Он приходит на следующий день, берет ее за руку, не стискивает, просто держит ее ладонь в своих, молчит и ждет. И в конце концов она шепчет:
— Забери меня отсюда!
Выйти из больницы очень легко. Намного труднее вернуться в большой белый загородный дом и смотреть в окно на уходящие вдаль бесконечные ряды коттеджей, на сушилки для белья, расцвеченные маленькими белыми квадратиками, крошечными синими и розовыми детскими одежками. «Долина Пеленок» — так называют это место агенты по продаже недвижимости. Одинаково сильно ранят взгляды притворного и искреннего сочувствия. Родственники, так называемые друзья — невозможно вынести ни тех ни других, все они несносны со своими попытками выразить соболезнования. «Оставьте меня в покое!» И вот она почти перестает выходить на улицу, создает вокруг себя маленький комфортный мирок: полуфабрикаты на обед, телевизор весь день напролет. Наконец однажды она смотрит шоу Джерри Спрингера и понимает: это шоу про нее — все вокруг напоминает нормальный дом, хотя никакого дома больше нет, как нет и полноценной семьи — двое родителей, кот, собака, маленькие мальчик и девочка. Нет ни одного ребенка, зато есть солнечная комната на втором этаже, вся заполненная так и не распакованными картонными коробками с детскими вещами. Памятник всевозможным что-было-бы-если…
И вот он приходит домой, а она сидит за компьютером и просматривает интернет-сайты по продаже недвижимости.
— Я вытащу нас отсюда.
Он садится, готовый все выслушать. Щелкая клавишами, она переходит с одной страницы на другую.
— Помнишь, когда мы были реставраторами, восстанавливали абсолютно заброшенные дома, буквально поднимали их из руин?
Он хихикает, и она понимает: это правильный подход.
— Мы постоянно болтали о разных Проектах. Развалюхи, просто просившиеся на снос. Мы находили их, покупали, восстанавливали и продавали…
— Да, — отвечает он, — я помню; тогда мы грезили лишь о шести квадратных метрах старого паркета из балтийской сосны или о достойной паре для затейливой старинной дверной ручки. Доступные вещи…
«Раньше, — думает она, — до того, как мы решили найти нормальную работу и появилось все, что к ней прилагается: почти идеальный загородный домик, планы на пенсию, желание завести детей…»

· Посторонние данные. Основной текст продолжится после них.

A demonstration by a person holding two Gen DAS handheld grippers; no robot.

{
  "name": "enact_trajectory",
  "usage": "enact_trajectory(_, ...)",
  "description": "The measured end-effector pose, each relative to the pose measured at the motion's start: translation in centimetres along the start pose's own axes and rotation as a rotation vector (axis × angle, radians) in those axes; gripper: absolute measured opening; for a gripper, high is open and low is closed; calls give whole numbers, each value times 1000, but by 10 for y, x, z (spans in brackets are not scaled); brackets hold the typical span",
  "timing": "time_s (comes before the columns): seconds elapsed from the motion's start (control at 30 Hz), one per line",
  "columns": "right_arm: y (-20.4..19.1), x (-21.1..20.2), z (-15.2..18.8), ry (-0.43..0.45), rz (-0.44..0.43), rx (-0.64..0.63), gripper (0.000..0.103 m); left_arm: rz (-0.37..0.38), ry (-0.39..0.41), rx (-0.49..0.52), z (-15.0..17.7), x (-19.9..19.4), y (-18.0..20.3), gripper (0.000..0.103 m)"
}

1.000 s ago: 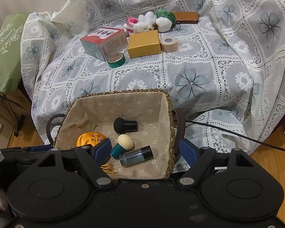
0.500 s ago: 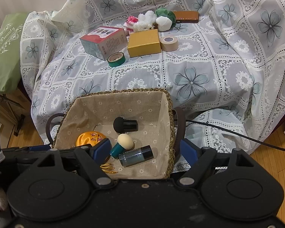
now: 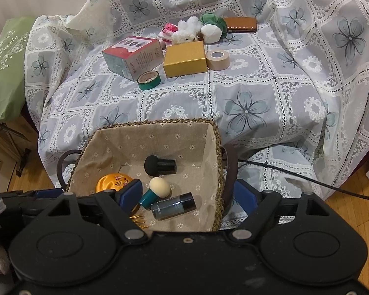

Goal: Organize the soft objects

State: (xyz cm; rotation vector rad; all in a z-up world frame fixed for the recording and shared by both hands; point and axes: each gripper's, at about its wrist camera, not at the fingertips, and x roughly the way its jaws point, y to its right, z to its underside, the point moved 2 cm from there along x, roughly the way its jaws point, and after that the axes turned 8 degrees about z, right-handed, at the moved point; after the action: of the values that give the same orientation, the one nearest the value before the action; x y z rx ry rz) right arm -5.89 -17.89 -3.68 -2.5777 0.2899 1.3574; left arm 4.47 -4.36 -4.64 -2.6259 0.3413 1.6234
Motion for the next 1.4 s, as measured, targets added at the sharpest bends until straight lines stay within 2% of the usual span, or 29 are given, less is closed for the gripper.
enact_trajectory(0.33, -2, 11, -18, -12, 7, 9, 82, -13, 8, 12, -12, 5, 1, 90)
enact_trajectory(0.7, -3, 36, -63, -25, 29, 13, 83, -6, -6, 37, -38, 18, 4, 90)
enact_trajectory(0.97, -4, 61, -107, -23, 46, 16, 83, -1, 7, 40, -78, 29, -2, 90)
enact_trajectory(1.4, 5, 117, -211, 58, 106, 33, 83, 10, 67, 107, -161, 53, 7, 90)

Она снова нажимает на кнопку.
— Значит, ты ищешь новый Проект?
Кивок.
— Просто появилось ощущение, что так надо. И потом, мы же можем поднять старые связи, поискать, какие пригороды скоро будут нарасхват, где брать хорошие инструменты, где сейчас старые автомобильные свалки.
— Милая, в прошлое вернуться невозможно, — говорит он, немного подумав.

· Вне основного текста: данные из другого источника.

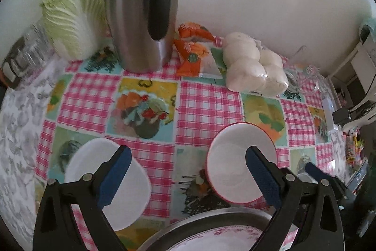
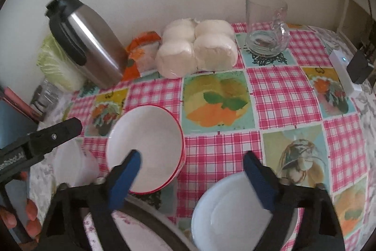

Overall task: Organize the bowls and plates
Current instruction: 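Move both grippers to the rim of the red-rim white bowl, then close the left gripper on the bowl rim while the right gripper closes on it too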

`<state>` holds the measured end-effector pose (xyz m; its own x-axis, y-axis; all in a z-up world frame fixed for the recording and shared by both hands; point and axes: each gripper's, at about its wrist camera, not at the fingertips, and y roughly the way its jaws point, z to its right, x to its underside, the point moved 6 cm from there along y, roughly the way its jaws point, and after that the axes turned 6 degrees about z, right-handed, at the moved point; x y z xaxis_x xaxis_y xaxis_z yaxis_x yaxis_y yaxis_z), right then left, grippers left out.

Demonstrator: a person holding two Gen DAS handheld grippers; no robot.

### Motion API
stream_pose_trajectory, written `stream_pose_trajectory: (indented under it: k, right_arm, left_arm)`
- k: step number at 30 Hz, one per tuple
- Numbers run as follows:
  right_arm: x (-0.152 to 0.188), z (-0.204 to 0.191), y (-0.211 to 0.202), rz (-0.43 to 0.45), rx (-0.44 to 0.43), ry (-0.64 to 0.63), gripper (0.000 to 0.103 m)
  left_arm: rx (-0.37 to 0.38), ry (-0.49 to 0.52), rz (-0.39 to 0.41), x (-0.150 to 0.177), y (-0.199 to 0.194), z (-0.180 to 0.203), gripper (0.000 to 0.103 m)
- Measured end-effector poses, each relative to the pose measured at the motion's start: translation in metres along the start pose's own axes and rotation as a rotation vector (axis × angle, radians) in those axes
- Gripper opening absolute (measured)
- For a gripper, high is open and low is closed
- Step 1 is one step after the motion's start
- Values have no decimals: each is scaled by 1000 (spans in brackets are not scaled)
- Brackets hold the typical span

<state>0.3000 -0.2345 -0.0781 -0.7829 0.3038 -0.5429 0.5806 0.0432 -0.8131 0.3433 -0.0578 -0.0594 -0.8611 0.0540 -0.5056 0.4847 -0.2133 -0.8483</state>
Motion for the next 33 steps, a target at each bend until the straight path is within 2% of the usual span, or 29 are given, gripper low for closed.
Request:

— Я знаю. Но нам нельзя останавливаться, надо двигаться дальше, а это один из способов. Было весело, помнишь? Отбитые молотком пальцы, грязища, пылища, но мы ведь творили, создавали что-то стоящее.
Он размышляет.
— Я сыт по горло бумажными делами, — раздается наконец. — Твоя взяла. Давай попробуем.
Продать большой белый дом очень легко. Намного труднее продать его дело и уволиться со службы (ведь она хорошо понимает, это, возможно, ее последняя нормальная работа), и самое трудное — выбрать Проект. Они сужают круг поисков до пригорода, где их никто не знает, обнаруживают всеми забытое скопление домов в бывшем рабочем квартале, втиснутом между промышленной зоной и свалкой, которую как раз собираются переносить.
Выясняется, что Проект просто ужасен: маленький каменный двухкомнатный коттедж с кучей разваливающихся-пристроек и клочком земли — одна половина участка заросла сорняками, а другая вымощена бетонной плиткой.
— Считается, что это самое старое из сохранившихся в районе зданий, — говорит он. — Это, по крайней мере, спасло его от сноса.
Молчание.
— Я знаю, смотрится не очень, но ты хотела Проект, милая…
Она набирает в грудь побольше воздуха:
— Сойдет…
Они покупают старенький фургон, где можно жить, пока не закончится самая тяжелая часть работ, и ставят его за домом. В первый же вечер они сидят на улице в благоухающей ночной темноте и едят пиццу, запивая ее пивом. Вокруг — вымощенный бетонной плиткой задний дворик с торчащими фруктовыми деревьями, над головой раскинулось звездное небо, слегка поблекшее в свете городских огней.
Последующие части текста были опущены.